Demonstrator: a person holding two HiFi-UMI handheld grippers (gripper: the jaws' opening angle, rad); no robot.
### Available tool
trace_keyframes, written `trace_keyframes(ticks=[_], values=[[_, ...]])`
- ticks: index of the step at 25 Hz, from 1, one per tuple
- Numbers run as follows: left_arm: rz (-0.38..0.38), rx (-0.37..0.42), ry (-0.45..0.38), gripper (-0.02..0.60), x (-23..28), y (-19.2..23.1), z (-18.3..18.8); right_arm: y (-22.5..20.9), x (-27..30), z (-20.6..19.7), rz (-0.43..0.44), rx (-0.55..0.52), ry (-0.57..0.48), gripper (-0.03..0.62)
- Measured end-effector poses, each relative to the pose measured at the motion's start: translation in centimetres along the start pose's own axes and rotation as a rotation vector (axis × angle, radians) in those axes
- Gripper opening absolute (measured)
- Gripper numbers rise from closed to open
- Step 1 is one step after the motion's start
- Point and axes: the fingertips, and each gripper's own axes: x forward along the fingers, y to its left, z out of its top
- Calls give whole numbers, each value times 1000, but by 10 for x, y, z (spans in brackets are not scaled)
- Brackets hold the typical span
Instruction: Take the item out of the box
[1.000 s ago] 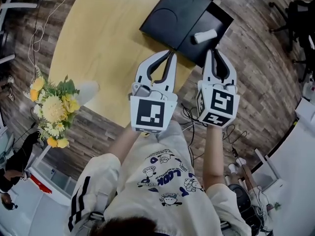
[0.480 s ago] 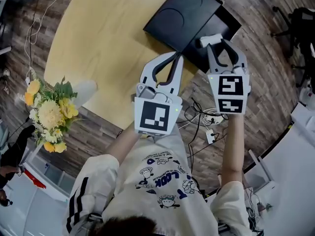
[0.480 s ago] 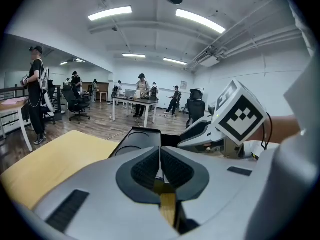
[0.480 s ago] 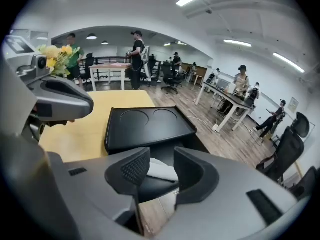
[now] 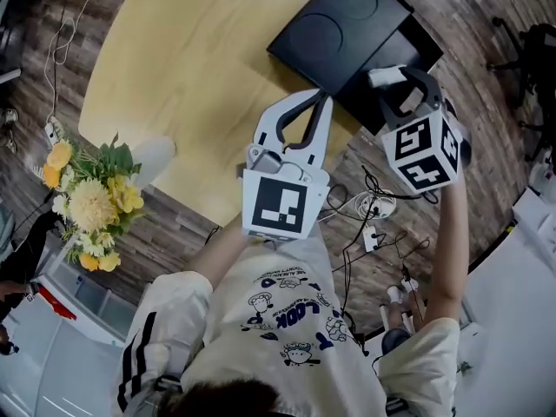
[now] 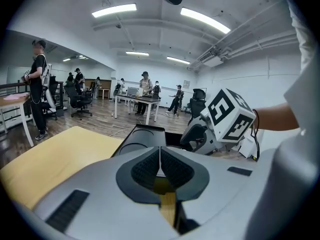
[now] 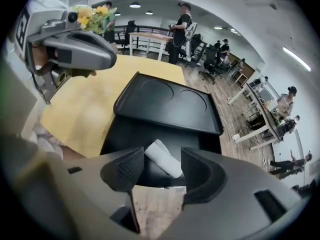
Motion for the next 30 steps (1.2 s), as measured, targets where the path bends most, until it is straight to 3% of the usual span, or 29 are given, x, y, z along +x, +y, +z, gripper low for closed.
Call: trace_keyframes(ticks=[9, 26, 30], values=[[-3, -11, 13, 21, 5, 2, -5, 2, 21, -8, 95, -181, 110, 235], [18, -9, 40, 21, 10, 8, -16, 6, 53, -33, 209, -345, 311, 232], [34, -18, 38, 21, 10, 12, -15, 6, 56, -30, 203, -374, 308, 179]])
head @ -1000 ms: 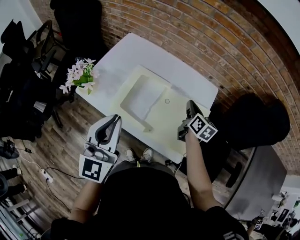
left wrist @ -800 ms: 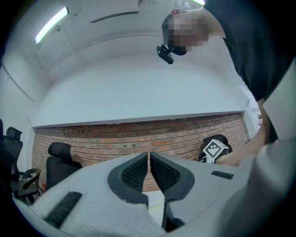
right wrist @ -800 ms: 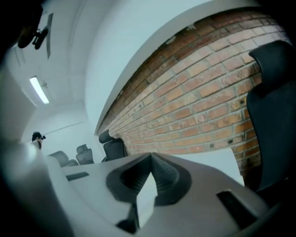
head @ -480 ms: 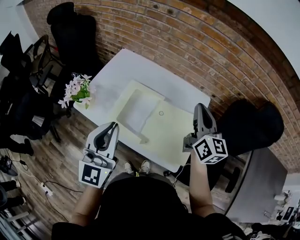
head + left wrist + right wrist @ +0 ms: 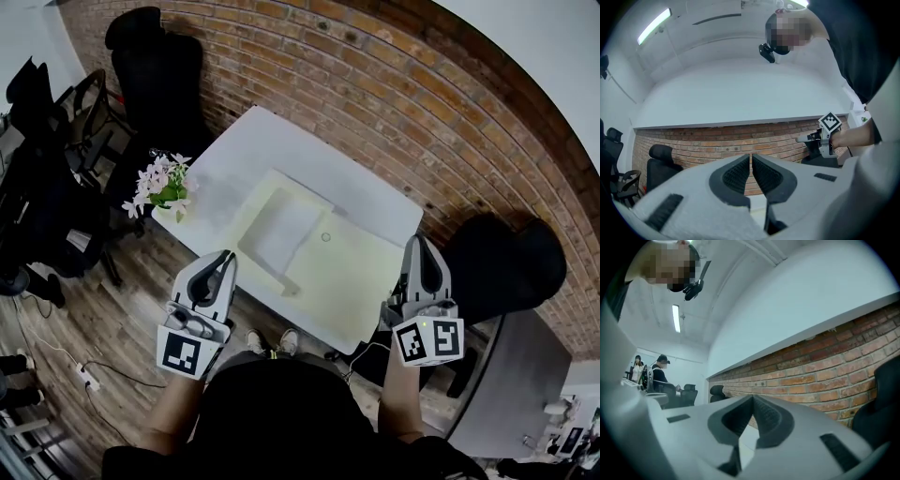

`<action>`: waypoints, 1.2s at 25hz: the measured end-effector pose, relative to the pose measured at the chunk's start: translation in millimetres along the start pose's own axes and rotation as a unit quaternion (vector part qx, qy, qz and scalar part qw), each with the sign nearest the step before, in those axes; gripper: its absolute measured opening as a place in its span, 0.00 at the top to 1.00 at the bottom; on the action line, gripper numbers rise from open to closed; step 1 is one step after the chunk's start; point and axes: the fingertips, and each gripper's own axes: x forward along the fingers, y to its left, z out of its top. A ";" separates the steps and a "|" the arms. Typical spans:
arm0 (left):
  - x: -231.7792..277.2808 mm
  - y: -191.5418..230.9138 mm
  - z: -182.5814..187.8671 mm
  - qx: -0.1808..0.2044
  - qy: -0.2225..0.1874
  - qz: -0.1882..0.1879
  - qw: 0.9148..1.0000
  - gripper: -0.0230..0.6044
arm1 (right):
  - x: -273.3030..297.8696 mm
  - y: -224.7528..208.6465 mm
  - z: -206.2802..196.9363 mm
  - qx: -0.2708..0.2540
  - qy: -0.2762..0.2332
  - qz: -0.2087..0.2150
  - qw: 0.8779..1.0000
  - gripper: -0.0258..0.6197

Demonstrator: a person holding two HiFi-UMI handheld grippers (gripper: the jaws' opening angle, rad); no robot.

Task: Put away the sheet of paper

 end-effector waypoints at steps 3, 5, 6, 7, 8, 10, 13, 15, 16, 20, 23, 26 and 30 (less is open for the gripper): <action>-0.5 2.0 0.2 -0.001 -0.002 0.003 1.000 0.90 | -10.0 3.9 5.3 -0.011 -0.005 -0.005 1.000 0.94; -0.7 2.9 0.3 -0.003 -0.004 0.004 1.000 0.90 | -16.1 5.6 8.4 -0.014 -0.008 -0.007 1.000 0.94; -1.0 2.9 0.0 -0.005 -0.004 0.004 1.000 0.90 | -18.9 6.4 10.0 -0.016 -0.009 -0.007 1.000 0.94; -1.4 2.8 -0.9 -0.006 -0.002 0.005 1.000 0.90 | -21.2 7.2 11.6 -0.020 -0.010 -0.007 1.000 0.94; -1.6 2.6 -2.0 -0.008 0.000 0.005 1.000 0.90 | -23.0 8.1 13.0 -0.024 -0.010 -0.007 1.000 0.94; -1.0 1.7 -3.4 -0.010 0.003 0.003 1.000 0.90 | -25.3 9.4 15.2 -0.032 -0.011 -0.006 0.999 0.94; 2.6 -1.9 -5.5 -0.014 0.005 -0.004 1.000 0.90 | -28.1 9.2 17.9 -0.039 -0.011 -0.007 0.999 0.94; 6.2 -4.2 -5.2 -0.017 0.005 -0.008 1.000 0.90 | -29.5 8.5 20.3 -0.043 -0.011 -0.008 0.999 0.94; 8.1 -4.8 -4.7 -0.017 0.004 -0.009 1.000 0.90 | -29.7 8.3 21.6 -0.046 -0.011 -0.007 0.999 0.94; 14.0 -5.5 -4.1 -0.019 0.003 -0.014 1.000 0.90 | -30.2 8.4 26.9 -0.060 -0.012 -0.006 0.998 0.94; 16.9 -5.5 -4.0 -0.021 0.003 -0.017 1.000 0.90 | -31.0 8.6 29.7 -0.066 -0.012 -0.006 0.998 0.94; 18.8 -6.0 -4.1 -0.024 0.004 -0.020 1.000 0.90 | -31.2 9.0 31.0 -0.069 -0.010 -0.005 0.998 0.94; 18.8 -6.6 -6.3 -0.026 0.007 -0.022 0.999 0.90 | -30.7 10.9 28.8 -0.069 -0.006 -0.003 0.998 0.94</action>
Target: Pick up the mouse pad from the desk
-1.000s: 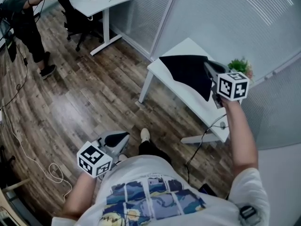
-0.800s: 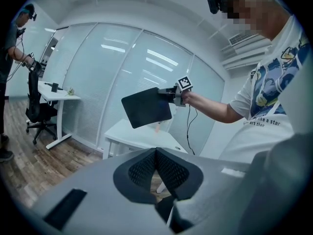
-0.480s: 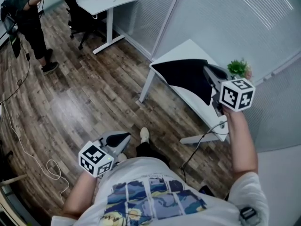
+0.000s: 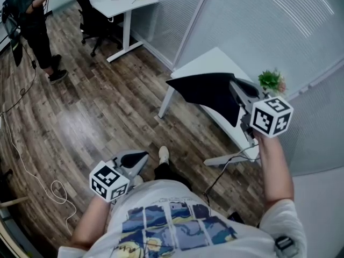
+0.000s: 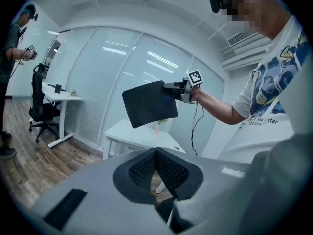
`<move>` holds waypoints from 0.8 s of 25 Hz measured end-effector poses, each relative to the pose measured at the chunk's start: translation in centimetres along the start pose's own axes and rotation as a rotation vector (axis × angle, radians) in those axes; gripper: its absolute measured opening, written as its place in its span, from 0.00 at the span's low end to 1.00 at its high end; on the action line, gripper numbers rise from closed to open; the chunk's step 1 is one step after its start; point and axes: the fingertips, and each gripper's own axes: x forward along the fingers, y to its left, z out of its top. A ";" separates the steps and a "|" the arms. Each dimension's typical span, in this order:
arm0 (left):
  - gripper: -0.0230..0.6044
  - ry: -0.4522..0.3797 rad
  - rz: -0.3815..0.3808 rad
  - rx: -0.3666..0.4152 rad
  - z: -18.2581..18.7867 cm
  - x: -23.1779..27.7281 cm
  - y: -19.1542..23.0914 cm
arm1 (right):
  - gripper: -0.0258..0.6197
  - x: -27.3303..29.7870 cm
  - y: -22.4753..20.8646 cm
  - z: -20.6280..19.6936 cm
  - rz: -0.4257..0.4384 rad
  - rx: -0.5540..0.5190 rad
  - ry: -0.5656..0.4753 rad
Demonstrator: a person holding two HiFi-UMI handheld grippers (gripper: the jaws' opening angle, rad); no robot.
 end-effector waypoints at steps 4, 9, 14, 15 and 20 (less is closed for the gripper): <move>0.04 -0.004 0.002 0.001 -0.2 -0.3 -0.3 | 0.08 -0.4 1.2 -0.1 0.014 -0.002 -0.006; 0.04 -0.007 -0.004 0.010 -0.4 -0.2 -0.9 | 0.08 -1.3 1.9 -0.2 0.024 -0.006 -0.017; 0.04 0.001 -0.005 0.007 0.0 0.2 -1.0 | 0.08 -1.9 1.9 0.1 0.029 -0.010 -0.019; 0.04 0.002 -0.007 0.006 0.0 0.3 -1.0 | 0.08 -2.0 1.9 0.1 0.030 -0.013 -0.020; 0.04 0.006 -0.015 0.004 0.2 0.5 -0.9 | 0.08 -2.2 2.0 0.3 0.032 -0.015 -0.028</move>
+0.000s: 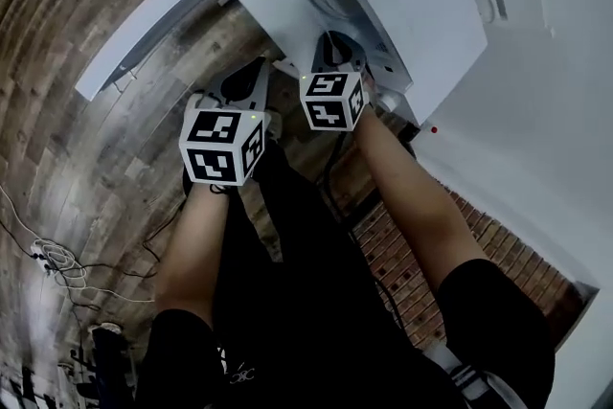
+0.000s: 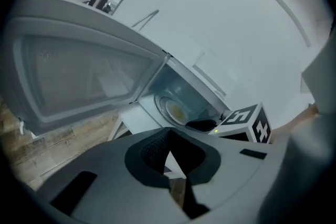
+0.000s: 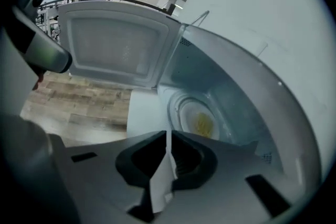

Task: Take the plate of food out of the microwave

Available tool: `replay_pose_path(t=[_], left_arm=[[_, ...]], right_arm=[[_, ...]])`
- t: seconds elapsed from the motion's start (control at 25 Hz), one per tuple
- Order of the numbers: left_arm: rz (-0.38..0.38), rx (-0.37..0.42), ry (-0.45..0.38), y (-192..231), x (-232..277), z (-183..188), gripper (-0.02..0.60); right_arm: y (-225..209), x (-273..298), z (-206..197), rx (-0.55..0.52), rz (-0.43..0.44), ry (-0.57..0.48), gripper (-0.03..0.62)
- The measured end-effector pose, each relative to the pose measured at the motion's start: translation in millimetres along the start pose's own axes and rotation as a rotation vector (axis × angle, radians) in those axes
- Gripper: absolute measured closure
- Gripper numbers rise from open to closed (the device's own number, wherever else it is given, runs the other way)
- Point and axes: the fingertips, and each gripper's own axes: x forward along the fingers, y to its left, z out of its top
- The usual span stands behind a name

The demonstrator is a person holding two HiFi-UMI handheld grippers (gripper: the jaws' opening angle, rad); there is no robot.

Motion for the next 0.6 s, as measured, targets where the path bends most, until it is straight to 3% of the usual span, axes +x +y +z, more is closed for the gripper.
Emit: replay_pose_path(t=[0.12,0.28,0.44,0.6], left_arm=[[0.008,-0.001,0.006,16.2,4.9,-9.2,0.584],[0.006,-0.024,0.01,26.7,6.6,-15.9,0.584],[-0.002,-0.032,0.026,30.8,5.8,-20.2,0.584],[-0.006,-0.02,0.044,36.3,5.7,-21.9,0.584]], right_arm=[[7.2,19.1,-0.6,-0.02,0.055,0.016,0.462],[1.3,41.5,6.9,-0.056,0.018,0.029,0.363],[-10.0,69.3,10.7,-0.111,-0.031,0.06,0.324],[-12.4,95.5,4.8,-0.135,0.011,0.126,0.306]])
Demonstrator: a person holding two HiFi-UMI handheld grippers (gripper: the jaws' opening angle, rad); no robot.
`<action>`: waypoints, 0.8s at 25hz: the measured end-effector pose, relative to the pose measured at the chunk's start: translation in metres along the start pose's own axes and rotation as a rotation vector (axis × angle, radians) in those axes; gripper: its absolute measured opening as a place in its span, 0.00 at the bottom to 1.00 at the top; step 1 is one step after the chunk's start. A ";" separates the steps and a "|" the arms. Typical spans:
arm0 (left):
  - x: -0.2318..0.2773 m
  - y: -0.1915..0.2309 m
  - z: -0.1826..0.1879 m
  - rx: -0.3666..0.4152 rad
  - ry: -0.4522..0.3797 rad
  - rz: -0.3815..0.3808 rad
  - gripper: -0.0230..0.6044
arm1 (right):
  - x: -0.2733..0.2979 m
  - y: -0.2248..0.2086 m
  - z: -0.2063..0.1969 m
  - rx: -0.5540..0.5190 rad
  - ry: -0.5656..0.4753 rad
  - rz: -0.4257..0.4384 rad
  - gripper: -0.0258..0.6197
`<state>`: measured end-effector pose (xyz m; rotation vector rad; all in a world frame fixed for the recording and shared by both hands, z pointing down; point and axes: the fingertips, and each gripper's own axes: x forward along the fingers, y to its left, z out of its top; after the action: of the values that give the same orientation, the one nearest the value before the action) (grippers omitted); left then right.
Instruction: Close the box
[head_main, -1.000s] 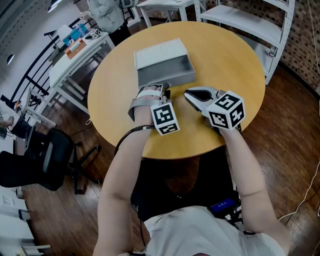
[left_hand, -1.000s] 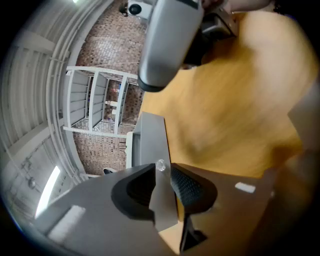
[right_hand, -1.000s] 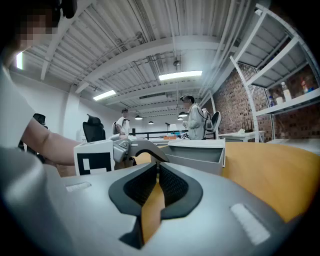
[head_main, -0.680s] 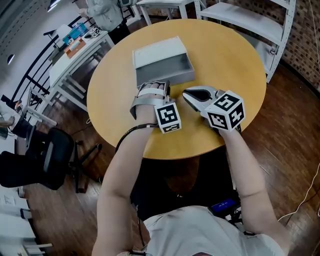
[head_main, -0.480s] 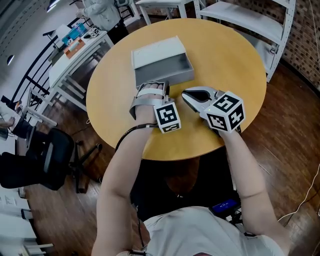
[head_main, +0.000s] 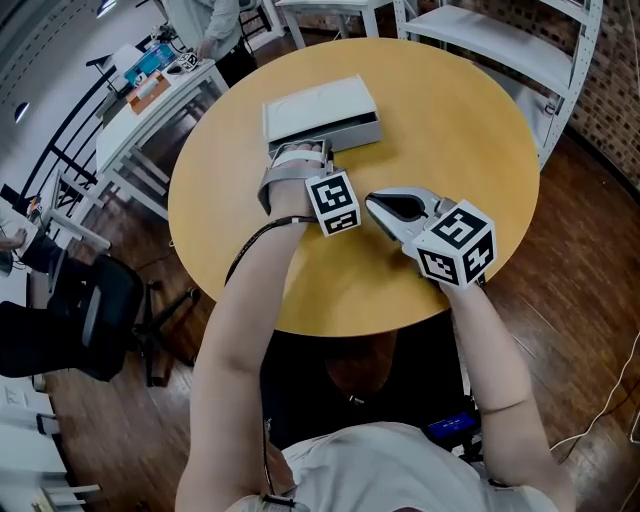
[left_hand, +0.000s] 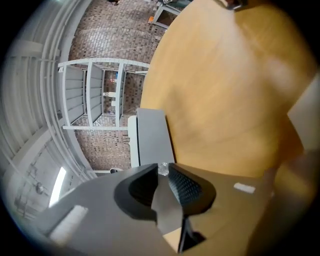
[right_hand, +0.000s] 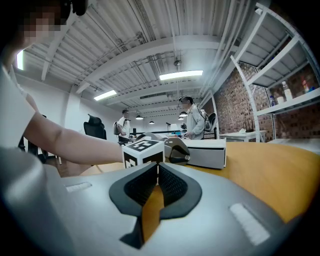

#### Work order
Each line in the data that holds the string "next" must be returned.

#### Solution
Motion for the next 30 steps (1.2 s), as measured, targets where the path bends most, until it is straight to 3% of the usual span, or 29 are given, x, y, z along +x, +y, +z, gripper low for closed.
Motion for the next 0.6 s, as measured, targets where the path bends most, until it is straight to 3% of the usual span, axes +x +y +z, more is closed for the gripper.

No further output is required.